▶ **INSTRUCTIONS FOR THE TASK**: How many lines in these records include the string "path"? Reply with that number alone.

Saved data entries:
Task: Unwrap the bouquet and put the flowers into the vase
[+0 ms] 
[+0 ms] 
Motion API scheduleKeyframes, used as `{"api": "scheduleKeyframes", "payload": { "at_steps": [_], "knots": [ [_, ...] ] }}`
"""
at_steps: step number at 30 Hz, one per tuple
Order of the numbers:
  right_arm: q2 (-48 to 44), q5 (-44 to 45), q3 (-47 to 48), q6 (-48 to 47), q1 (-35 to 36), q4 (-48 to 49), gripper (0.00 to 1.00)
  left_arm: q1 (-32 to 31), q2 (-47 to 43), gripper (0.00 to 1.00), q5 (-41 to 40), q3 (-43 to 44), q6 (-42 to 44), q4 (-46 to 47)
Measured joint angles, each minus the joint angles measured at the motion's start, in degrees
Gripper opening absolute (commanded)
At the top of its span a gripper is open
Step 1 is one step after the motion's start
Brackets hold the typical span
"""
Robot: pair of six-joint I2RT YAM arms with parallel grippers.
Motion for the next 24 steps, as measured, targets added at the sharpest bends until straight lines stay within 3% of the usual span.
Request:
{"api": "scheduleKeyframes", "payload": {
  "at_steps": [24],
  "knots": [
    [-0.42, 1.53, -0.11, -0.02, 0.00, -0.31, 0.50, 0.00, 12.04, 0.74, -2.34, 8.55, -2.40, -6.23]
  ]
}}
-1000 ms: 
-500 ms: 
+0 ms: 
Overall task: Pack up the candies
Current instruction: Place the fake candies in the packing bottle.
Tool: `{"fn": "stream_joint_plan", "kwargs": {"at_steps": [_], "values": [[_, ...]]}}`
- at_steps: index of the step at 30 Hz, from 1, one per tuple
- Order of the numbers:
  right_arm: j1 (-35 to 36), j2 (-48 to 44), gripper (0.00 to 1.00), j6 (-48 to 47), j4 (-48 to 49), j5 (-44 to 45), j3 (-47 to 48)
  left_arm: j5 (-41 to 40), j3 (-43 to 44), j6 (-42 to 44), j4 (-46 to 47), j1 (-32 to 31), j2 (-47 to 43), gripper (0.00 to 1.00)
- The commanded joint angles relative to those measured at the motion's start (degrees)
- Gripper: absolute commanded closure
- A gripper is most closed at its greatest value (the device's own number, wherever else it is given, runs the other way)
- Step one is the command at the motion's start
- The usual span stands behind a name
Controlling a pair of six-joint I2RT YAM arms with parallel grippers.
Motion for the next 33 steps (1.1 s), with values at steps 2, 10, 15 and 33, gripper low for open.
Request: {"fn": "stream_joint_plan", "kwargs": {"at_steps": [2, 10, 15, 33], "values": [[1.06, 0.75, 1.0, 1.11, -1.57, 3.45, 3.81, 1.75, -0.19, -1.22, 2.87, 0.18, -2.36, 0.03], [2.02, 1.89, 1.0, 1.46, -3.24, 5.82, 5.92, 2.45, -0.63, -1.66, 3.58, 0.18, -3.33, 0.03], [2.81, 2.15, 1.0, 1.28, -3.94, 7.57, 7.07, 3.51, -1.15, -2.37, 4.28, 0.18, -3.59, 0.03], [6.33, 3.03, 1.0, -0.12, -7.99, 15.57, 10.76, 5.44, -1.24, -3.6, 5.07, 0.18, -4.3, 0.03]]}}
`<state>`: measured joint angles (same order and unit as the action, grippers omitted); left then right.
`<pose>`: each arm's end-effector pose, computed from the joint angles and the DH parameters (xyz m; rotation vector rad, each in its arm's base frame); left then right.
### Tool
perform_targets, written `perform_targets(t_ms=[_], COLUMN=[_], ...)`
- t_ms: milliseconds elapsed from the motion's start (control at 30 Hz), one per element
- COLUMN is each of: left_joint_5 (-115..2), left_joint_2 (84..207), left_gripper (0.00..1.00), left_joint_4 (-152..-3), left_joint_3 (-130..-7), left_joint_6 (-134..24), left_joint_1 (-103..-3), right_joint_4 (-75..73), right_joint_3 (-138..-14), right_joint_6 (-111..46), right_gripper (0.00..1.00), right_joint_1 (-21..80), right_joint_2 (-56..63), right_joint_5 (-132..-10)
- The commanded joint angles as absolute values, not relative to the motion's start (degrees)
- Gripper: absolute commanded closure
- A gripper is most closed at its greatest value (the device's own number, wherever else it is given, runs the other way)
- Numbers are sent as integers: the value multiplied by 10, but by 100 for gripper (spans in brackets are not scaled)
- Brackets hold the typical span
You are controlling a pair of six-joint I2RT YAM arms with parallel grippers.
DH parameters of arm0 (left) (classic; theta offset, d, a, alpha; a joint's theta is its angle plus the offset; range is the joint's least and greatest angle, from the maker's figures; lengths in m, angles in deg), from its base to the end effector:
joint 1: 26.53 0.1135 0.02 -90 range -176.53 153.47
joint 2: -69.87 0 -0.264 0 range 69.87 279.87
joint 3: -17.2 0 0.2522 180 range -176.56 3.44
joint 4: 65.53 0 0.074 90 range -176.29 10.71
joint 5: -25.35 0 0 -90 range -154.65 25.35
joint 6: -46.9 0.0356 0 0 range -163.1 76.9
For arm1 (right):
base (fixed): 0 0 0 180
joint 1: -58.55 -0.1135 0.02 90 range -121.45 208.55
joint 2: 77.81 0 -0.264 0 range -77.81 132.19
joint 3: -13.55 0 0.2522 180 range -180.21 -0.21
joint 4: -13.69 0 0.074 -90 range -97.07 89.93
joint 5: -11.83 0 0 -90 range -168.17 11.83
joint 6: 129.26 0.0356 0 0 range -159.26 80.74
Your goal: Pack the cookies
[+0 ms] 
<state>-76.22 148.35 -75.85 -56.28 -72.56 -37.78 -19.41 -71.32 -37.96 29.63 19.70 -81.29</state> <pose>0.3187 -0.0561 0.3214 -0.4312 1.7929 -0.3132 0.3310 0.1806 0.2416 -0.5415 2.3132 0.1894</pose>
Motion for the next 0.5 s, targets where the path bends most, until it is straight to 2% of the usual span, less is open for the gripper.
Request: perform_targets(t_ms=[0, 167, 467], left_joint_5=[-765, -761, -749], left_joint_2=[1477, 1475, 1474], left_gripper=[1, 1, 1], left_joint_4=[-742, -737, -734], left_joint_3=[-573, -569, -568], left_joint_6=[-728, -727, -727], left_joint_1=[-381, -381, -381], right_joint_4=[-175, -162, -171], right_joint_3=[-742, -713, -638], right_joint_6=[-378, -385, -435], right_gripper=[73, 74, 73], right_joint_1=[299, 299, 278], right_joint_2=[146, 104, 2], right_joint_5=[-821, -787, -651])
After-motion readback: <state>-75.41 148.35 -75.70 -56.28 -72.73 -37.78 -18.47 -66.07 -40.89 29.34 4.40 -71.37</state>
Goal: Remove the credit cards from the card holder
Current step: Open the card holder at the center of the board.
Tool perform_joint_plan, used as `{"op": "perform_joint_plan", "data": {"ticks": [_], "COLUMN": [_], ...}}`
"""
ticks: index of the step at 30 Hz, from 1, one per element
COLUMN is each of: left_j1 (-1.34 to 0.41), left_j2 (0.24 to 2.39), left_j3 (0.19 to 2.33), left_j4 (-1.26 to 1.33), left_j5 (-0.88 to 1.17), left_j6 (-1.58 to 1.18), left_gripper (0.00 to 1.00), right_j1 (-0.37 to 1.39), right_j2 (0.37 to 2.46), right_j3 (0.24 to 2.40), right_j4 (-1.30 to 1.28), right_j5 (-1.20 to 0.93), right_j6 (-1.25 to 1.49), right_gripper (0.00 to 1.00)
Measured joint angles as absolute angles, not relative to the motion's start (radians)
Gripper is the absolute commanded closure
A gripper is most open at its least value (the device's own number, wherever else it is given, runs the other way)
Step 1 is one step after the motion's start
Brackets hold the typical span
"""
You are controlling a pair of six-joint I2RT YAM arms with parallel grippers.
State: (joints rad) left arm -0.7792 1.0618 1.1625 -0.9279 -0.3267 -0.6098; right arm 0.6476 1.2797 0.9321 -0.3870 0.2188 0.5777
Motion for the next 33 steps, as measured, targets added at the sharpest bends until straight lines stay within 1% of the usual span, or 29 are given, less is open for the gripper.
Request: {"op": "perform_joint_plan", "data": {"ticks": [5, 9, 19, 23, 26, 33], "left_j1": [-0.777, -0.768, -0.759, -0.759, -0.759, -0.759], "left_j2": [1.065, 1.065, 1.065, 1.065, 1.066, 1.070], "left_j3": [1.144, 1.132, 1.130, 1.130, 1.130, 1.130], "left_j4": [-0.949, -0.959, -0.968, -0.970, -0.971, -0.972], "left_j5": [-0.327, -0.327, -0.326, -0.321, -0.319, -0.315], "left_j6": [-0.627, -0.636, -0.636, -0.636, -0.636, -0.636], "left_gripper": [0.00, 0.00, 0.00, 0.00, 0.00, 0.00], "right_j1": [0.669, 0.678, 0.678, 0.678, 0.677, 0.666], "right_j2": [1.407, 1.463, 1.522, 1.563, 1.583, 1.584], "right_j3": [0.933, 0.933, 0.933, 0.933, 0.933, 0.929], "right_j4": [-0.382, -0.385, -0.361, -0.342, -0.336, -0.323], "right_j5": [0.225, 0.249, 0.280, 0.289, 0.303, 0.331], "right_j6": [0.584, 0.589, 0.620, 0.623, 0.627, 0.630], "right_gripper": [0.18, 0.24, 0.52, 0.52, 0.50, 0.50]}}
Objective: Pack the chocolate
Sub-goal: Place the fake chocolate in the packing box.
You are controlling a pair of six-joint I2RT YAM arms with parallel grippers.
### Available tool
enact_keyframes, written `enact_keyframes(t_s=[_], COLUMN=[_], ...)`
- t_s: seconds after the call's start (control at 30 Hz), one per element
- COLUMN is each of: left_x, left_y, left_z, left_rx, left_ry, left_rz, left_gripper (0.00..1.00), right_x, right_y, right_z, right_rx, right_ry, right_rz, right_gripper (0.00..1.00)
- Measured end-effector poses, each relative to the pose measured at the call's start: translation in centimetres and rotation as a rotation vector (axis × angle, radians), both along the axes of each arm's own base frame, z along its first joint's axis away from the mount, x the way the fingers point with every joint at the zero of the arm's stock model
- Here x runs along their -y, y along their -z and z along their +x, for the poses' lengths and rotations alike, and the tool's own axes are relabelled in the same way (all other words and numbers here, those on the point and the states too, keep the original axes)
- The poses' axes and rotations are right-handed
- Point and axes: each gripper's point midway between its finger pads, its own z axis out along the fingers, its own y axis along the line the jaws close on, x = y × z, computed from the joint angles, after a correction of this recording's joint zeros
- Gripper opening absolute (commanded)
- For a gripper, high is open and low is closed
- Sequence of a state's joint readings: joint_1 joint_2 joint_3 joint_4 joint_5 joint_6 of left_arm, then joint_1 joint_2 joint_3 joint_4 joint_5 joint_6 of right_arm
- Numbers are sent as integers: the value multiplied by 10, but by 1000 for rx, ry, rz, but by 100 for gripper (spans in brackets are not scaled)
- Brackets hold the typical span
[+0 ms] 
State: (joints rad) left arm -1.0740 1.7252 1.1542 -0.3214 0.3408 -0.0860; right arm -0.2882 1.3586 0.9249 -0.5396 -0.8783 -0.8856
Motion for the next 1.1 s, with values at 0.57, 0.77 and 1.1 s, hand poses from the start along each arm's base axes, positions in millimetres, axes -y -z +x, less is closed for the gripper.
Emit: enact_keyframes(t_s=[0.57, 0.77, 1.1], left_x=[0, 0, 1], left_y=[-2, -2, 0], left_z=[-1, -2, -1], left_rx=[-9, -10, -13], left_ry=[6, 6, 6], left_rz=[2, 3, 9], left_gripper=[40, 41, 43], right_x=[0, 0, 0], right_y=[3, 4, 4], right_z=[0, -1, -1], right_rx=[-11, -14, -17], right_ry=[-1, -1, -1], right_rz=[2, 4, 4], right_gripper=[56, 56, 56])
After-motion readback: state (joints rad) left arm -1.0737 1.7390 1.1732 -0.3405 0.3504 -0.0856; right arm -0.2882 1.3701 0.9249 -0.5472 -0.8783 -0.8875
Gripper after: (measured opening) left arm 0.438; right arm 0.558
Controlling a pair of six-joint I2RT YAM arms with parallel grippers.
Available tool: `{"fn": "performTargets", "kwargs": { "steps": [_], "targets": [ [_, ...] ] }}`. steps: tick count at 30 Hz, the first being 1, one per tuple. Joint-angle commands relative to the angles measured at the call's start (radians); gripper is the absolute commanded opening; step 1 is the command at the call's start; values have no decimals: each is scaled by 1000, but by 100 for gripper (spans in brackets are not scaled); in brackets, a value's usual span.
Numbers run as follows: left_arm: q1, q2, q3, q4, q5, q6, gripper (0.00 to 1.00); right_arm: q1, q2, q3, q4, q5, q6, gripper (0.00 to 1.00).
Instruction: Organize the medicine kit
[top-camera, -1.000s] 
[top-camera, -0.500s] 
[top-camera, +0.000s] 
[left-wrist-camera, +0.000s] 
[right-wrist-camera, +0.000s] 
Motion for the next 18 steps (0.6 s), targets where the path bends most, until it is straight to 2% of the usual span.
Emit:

▶ **TASK OUTPUT**: 2